Monday, June 22, 2009 | 3:57 p.m.
Assembly Bill (.pdf)
Her mother and grandmother were prostitutes. From a young age, Dettrea had little doubt about the path her life would follow.
She started selling herself for sex at age 12. A year later she worked for a pimp. Before she would finally break free, Dettrea was arrested four times and became a heroin junkie.
Now 18 and drug-free, Dettrea, who declined to give her last name, works with law enforcement agencies and Hookers for Jesus, a faith-based organization that addresses human trafficking and exploitation. She wants to help other girls like her leave the abusive and illegal world of child prostitution.
“No 12-year-old girl wakes up and says ‘I want to be a prostitute today,’” she said. “There is a way out.”
And now there is a new state law that levies the harshest punishments in the country against those who pander or prostitute children.
Today in Las Vegas, Gov. Jim Gibbons re-signed Assembly Bill 380, which allows for fines of $500,000 for those convicted of trafficking prostitutes younger than 14 and $100,000 for trafficking prostitutes ages 14 to 17.
Both houses of the Legislature unanimously approved the bill, which Gibbons initially signed May 22.

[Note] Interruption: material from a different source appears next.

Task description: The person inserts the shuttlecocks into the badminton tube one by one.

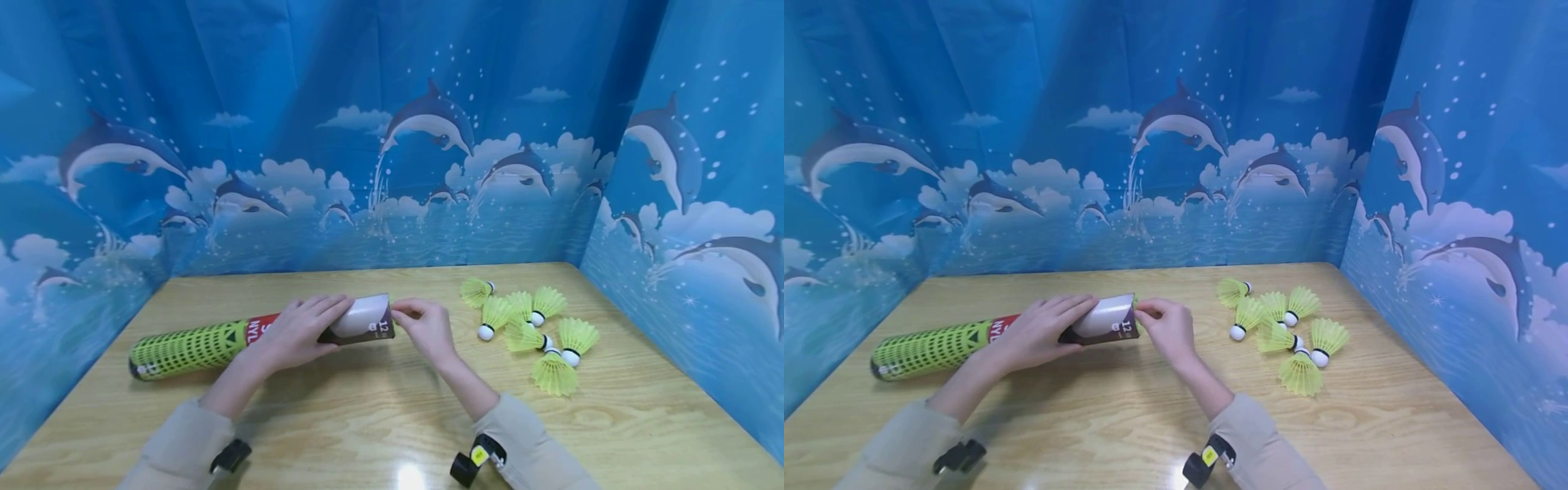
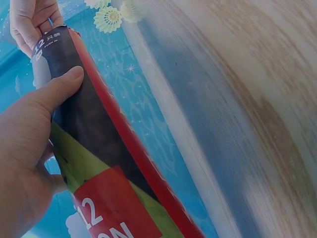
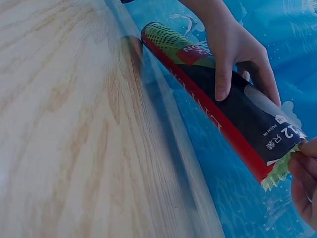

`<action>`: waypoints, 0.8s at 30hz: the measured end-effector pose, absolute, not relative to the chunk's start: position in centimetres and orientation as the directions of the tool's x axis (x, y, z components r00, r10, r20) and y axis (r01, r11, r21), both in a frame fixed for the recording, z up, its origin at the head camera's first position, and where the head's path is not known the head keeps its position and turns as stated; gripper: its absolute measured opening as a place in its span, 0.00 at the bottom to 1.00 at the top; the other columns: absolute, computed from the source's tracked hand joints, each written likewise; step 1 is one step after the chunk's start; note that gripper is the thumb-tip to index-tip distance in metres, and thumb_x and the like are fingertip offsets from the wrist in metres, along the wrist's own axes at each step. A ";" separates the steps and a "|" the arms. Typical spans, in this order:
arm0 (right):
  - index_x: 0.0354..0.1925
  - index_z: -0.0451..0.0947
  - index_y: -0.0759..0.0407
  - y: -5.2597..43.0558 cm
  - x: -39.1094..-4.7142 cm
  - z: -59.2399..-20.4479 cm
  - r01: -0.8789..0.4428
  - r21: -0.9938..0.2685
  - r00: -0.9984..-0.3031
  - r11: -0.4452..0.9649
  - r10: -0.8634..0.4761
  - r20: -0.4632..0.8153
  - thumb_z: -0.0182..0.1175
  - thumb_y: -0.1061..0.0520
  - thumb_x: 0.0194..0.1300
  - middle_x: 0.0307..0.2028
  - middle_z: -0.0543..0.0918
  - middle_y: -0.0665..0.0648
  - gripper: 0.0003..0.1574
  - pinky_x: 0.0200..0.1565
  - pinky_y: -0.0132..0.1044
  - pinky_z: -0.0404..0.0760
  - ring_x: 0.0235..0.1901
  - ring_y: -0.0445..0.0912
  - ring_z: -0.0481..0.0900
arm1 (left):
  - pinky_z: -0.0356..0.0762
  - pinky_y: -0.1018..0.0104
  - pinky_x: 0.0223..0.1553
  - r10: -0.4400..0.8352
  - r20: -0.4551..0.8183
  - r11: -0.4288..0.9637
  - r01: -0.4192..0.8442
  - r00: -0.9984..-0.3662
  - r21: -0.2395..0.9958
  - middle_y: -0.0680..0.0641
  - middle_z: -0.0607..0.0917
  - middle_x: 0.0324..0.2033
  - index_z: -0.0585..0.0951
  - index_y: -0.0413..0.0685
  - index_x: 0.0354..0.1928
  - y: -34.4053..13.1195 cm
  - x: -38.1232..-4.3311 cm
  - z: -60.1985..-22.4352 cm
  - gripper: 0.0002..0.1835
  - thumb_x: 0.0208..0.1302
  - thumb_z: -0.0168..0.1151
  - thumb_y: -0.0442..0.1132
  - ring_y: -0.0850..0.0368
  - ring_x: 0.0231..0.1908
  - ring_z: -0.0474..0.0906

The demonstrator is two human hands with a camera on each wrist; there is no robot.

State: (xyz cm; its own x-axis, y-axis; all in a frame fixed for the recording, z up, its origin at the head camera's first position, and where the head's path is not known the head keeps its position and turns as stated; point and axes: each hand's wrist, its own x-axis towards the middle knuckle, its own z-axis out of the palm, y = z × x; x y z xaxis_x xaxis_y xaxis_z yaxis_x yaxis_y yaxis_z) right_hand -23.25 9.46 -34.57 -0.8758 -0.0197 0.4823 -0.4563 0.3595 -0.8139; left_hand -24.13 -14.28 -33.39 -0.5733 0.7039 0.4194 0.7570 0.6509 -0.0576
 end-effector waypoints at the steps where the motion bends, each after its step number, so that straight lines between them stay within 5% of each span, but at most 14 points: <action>1: 0.33 0.84 0.66 9.4 -23.2 -34.6 -0.453 -0.814 -0.878 0.363 -0.026 0.477 0.66 0.67 0.52 0.28 0.85 0.59 0.07 0.29 0.31 0.80 0.26 0.45 0.80 | 0.72 0.44 0.50 0.704 0.418 0.651 0.757 -0.574 -0.057 0.42 0.72 0.60 0.65 0.45 0.66 -14.3 -24.1 -33.4 0.46 0.44 0.75 0.48 0.44 0.56 0.70; 15: 0.39 0.83 0.67 9.4 -23.4 -34.3 -0.255 -0.923 -0.967 0.290 -0.067 0.246 0.61 0.66 0.58 0.35 0.85 0.62 0.10 0.35 0.41 0.82 0.31 0.48 0.84 | 0.73 0.44 0.48 0.712 0.418 0.646 0.760 -0.565 -0.073 0.42 0.73 0.59 0.66 0.44 0.65 -14.6 -24.1 -33.8 0.46 0.42 0.76 0.48 0.44 0.56 0.70; 24: 0.46 0.80 0.69 10.6 -23.4 -34.0 -0.199 -0.954 -0.976 0.225 -0.132 0.172 0.60 0.66 0.59 0.39 0.84 0.63 0.15 0.37 0.38 0.82 0.34 0.48 0.83 | 0.73 0.44 0.47 0.711 0.415 0.648 0.759 -0.568 -0.072 0.42 0.73 0.59 0.66 0.45 0.66 -14.4 -24.3 -33.8 0.46 0.43 0.75 0.48 0.43 0.56 0.71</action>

The law, which becomes effective Oct. 1, also allows Nevada district attorneys to seize the property and assets of those convicted and use those funds for the care and treatment of rescued children.

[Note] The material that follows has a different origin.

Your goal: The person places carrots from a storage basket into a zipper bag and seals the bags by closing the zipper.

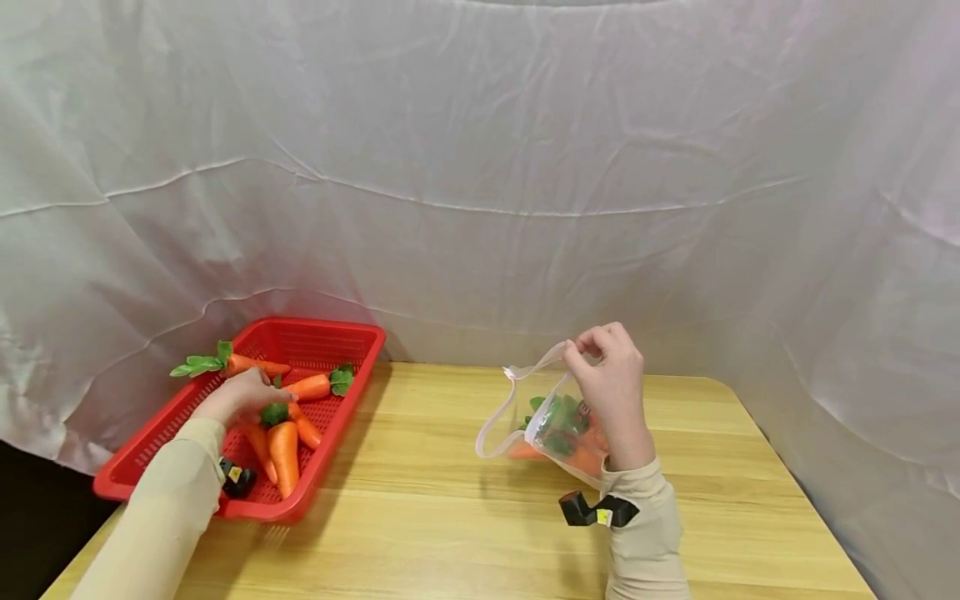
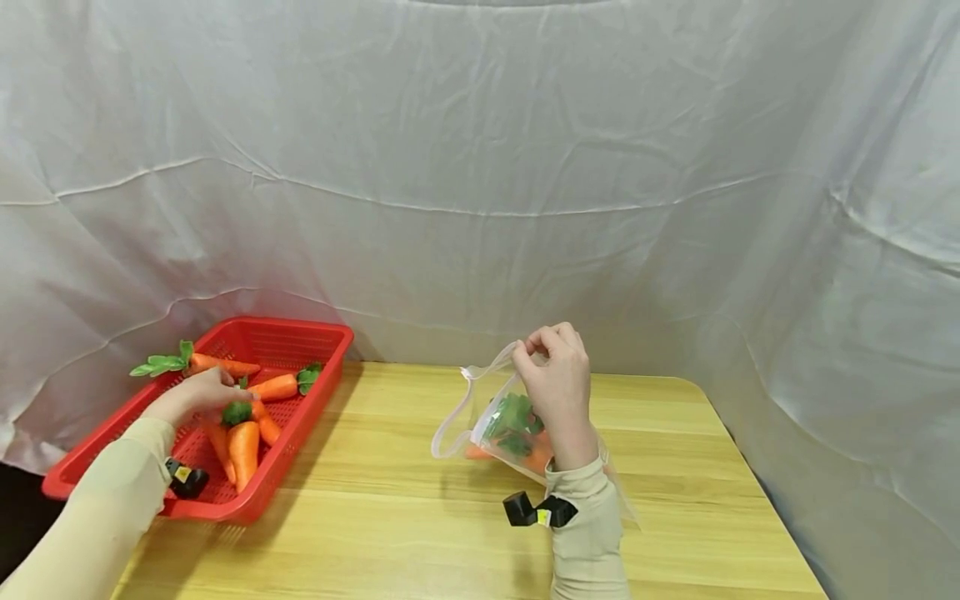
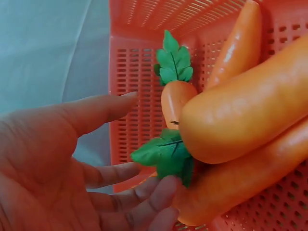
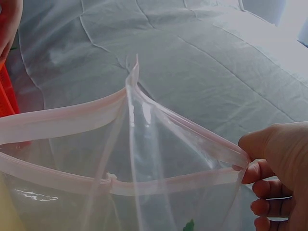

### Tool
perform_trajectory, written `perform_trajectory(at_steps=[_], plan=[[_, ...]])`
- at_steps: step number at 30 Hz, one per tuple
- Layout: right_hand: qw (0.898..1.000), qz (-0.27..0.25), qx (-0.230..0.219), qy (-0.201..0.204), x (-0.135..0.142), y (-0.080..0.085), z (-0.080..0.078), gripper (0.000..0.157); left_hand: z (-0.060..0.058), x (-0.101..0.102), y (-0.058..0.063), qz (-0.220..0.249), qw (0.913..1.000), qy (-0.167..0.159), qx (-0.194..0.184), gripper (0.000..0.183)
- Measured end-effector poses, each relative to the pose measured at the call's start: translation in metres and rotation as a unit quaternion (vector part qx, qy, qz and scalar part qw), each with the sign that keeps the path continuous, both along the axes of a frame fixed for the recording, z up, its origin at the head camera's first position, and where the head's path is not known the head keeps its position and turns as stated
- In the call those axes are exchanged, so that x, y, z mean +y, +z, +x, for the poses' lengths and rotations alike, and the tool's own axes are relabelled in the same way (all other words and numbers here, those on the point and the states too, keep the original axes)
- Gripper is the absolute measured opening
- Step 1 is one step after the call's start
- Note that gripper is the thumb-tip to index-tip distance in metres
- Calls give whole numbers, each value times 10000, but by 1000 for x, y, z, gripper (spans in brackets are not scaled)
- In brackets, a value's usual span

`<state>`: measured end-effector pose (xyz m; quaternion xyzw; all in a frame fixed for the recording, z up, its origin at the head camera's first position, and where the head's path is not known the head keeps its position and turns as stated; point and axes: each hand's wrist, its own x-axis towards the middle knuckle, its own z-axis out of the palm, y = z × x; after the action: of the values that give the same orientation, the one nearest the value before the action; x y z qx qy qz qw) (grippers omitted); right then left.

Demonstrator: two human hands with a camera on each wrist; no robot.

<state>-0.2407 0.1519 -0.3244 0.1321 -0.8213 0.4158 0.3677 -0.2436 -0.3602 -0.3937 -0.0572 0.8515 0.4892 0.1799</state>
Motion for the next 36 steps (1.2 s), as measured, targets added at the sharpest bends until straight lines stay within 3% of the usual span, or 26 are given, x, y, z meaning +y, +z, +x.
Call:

“A word of caution to those who exploit children: We’re after you. This will make you pay,” Gibbons said during today’s ceremony at the Grant Sawyer Federal Building.
Last October, the FBI made 642 arrests and rescued 47 children in a nationwide crackdown on child prostitution. Of those, 49 were arrested in the Las Vegas Valley, according to FBI statistics. Records show Metro Police handled 150 child prostitution cases in 2008.
In Clark County, seized funds could be used to establish a residential safe house to get teens out of the life of sex for money, said William Voy, a family court judge. At the safe house, teens would receive counseling in an attempt to break the bond with their abusers and join in the prosecution of their pimps.
Although the children are considered victims and the pimps are the real targets, the young prostitutes are often arrested and jailed because that’s the only way to keep them away from the pimps long enough to begin to break the cycle, Voy said.
“The hardest thing to do is to get a victim to testify,” said Voy, who leads a special court formed in 2005 to address the issue. “They’ll say anything to get out of the detention center. Our biggest hurdle is to keep them in one place long enough just to get them to a preliminary hearing.”
Voy has worked on creating a safe house for child prostitutes for two years. He said the last hurdle is finding a steady stream of revenue to support eight probation officers.
This bill won’t be able to provide officers’ salaries because the seized assets would be inconsistent, Voy said. Instead, the county or state would need to dedicate fees from a reliable revenue source to pay for the officers.
The safe house is just the start of services the victims of child prostitution need, said Stephanie Parker, executive director of Nevada Child Seekers. The new law is a positive first step, she said.
“I don’t know that you can put a price on the life of a child but it’s a step in the right direction,” she said.
Freshman Assemblyman John Hambrick (R-Las Vegas) sponsored AB380. Child prostitution has been a topic that no one likes to talk about, he said.
But Hambrick said he found support for the bill across party lines at every level of government and from many community organizations.
“I think people realized it was going on, but that’s the underbelly of the city that no one really likes to talk about,” he said. “One way to address a problem is open the window, pull back the shades and let some light in. Hopefully the bill will help that.”
Hambrick, who is chairman of the Nevada Juvenile Justice Commission, said he will introduce legislation before the next session that targets the clients of child prostitution and trafficking networks.
“Nevada is starting down a road we’ll never back away from,” he said. “This issue is not going away. We have to address it squarely and definitively.”